The laser beam emitted from the laser light source 104 enters the AOM 108. Note that the red laser light emitted from the laser light source 104 </ b> R having the red laser light emitting diode enters the AOM 108 through the hole 810 provided in the cover 800.
A signal corresponding to the R, G, B density of the image is input from the AOM driver to the AOM 108, and the laser beam incident on the AOM 108 has an intensity corresponding to the density of the image and is emitted as diffracted light (modulated light). . The laser beam emitted from the AOM 108 is reflected by the polygon mirror 118 rotating at a constant speed, scanned in the main scanning direction, and irradiated onto the photographic paper 2 through the fθ lens 120 and the cylindrical lens 122. On the other hand, the photographic paper 2 is conveyed by a conveyance unit (not shown) in a direction substantially orthogonal to the main scanning direction. As a result, an image is formed on the photographic paper 2.
Thus, the scanning of the laser beam by the rotation of the polygon mirror 118 has a function as a main scanning for forming a two-dimensional image, and the conveyance of the photographic paper 2 has a function as a sub scanning. .
The polygon mirror 118 has a configuration corresponding to the scanning means described in the claims.

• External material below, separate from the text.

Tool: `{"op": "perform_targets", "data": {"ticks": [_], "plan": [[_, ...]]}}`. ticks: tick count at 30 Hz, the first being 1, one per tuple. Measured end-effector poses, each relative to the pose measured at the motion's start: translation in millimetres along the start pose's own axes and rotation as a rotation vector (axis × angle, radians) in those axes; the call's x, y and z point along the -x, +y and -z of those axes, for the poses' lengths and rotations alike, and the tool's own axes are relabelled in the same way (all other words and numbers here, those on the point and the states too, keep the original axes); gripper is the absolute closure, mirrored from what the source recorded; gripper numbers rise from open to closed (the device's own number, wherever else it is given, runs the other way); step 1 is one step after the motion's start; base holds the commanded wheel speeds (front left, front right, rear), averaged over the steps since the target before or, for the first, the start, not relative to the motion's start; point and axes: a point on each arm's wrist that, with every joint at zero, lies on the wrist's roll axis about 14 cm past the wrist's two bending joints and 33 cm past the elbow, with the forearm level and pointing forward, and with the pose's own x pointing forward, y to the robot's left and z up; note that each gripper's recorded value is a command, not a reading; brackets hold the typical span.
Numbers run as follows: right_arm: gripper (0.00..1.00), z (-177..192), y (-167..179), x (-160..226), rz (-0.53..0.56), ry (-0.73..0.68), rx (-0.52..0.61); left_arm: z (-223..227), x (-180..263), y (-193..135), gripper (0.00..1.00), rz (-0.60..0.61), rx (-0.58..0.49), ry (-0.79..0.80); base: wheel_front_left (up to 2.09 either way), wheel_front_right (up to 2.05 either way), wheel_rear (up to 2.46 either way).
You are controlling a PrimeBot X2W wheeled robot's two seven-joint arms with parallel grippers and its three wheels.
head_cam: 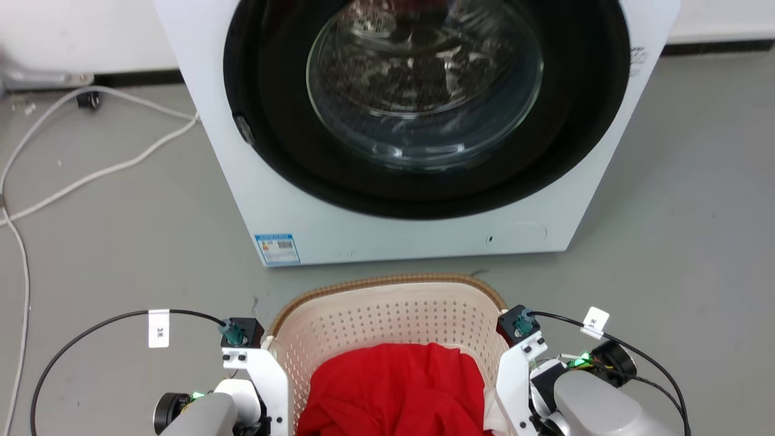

Next, temperature adjusting means in the laser beam scanning device 100 will be described.
FIG. 3 is a side sectional view showing the detailed structure of the laser light source 104R for red laser light constituting the laser light scanning device 100.
In FIG.
The laser light emitting diode (LD) 104XR is attached in close contact with a first heat transfer member 502 made of chromium copper alloy via a ceramic spacer 501.
One pole of a Peltier element 510 is attached in close contact with the first heat transfer member 502, and an aluminum second heat transfer member 503 is attached in close contact with the other pole of the Peltier element 510. Yes. The second heat transfer member 503 is attached in close contact with the casing 102 made of metal such as aluminum die-cast via a third heat transfer member 504 made of aluminum.
A temperature sensor 520 is disposed in the vicinity of the laser light emitting diode (LD) 104XR. The temperature sensor 520 is thermally coupled as closely as possible to the laser light emitting diode (LD) 104XR.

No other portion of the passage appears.